Por Marina, ContilNet 20/12/2017 às 10:31

Precavido

O senador Sérgio Petecão (PSD) não está de todo errado em evitar comentários antes mesmo de conhecer em detalhes o despacho da procuradora-geral da República, Raquel Dodge. Afinal, precaução e caldo de galinha nunca fizeram mal a ninguém.

Versão oficial

Segundo a denúncia, Petecão, à época em que comandava o legislativo estadual, nomeou algumas pessoas como secretárias parlamentares e as remunerava muito aquém dos vencimentos relativos à função.

Requentão

Petecão nega ter cometido quaisquer irregularidades. E nos próximos dias, conforme, prometeu, deverá apresentar sua versão sobre a denúncia ‘requentada’ pela Procuradoria-Geral da República.

Apenas uma coincidência

Pode ser apenas coincidência, mas estranha que assunto tão antigo volte à tona às vésperas de um ano eleitoral, com o senador a postular a reeleição. Não se trata de duvidar da probidade de Raquel Dodge, cuja atuação, até agora, tem sido elogiável sob todos os aspectos. Mas é preciso lembrar que ela não trabalha sozinha.

Melou

E por falar na procuradora-geral da República, ela ingressou nesta segunda-feira (18) com uma Ação Direta de Inconstitucionalidade (ADI) contra a abertura de crédito suplementar destinada a custear publicidade do governo em defesa da reforma da Previdência.

No STF

O valor estipulado pelo governo foi R$ 99 milhões para bancar a campanha em favor da reforma.
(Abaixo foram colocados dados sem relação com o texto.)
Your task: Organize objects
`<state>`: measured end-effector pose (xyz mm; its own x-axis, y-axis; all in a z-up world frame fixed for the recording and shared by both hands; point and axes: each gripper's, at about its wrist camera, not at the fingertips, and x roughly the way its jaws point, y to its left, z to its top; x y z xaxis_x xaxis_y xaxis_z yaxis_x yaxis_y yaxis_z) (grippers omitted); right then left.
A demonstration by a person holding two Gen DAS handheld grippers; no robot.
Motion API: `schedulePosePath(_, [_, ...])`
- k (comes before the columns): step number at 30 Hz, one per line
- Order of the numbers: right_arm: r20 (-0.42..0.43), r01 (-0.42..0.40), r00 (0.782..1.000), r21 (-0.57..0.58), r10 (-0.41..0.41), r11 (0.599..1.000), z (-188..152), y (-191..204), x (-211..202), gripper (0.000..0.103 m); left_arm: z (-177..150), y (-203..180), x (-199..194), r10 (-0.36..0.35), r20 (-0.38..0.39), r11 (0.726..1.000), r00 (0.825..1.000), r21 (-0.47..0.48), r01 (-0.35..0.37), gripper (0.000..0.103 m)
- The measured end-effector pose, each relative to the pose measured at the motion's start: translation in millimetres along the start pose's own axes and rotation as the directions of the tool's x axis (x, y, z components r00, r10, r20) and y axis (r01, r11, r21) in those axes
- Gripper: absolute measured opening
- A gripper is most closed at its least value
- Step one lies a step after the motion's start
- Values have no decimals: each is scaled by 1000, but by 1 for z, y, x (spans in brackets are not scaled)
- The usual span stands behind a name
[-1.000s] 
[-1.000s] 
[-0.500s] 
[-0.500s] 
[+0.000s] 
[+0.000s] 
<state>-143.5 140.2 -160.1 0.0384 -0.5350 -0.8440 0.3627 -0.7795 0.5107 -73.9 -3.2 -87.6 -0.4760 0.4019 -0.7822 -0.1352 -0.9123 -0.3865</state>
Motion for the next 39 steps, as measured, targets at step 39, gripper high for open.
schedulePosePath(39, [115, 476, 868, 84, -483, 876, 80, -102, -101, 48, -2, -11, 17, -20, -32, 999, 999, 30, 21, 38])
O pedido, em caráter liminar, será analisado pelo Supremo Tribunal Federal (STF). A PGR argumenta inconstitucionalidade na aplicação de recursos para custeio de uma propaganda governamental que não dá espaço a opiniões divergentes.

Inconstitucional

Na ação, Raquel Dodge sustenta a ilegalidade da aplicação de recursos em uma propaganda governamental “com feição de campanha estratégia de convencimento público, em que não se dê abertura à expressão, no mesmo canal publicitário, da pluralidade de opiniões e aos dados diferentes dos que o governo apresenta na campanha pública de persuasão”.

“Inadmissível”

Segundo o jornal Estadão, Dodge afirmou ser “inadmissível, assim, a utilização de verba pública para veiculação de propaganda que não explicita de maneira clara e transparente a totalidade dos dados pertinentes ao tema sobre o qual o governo entendeu por bem que a população se debruçasse”.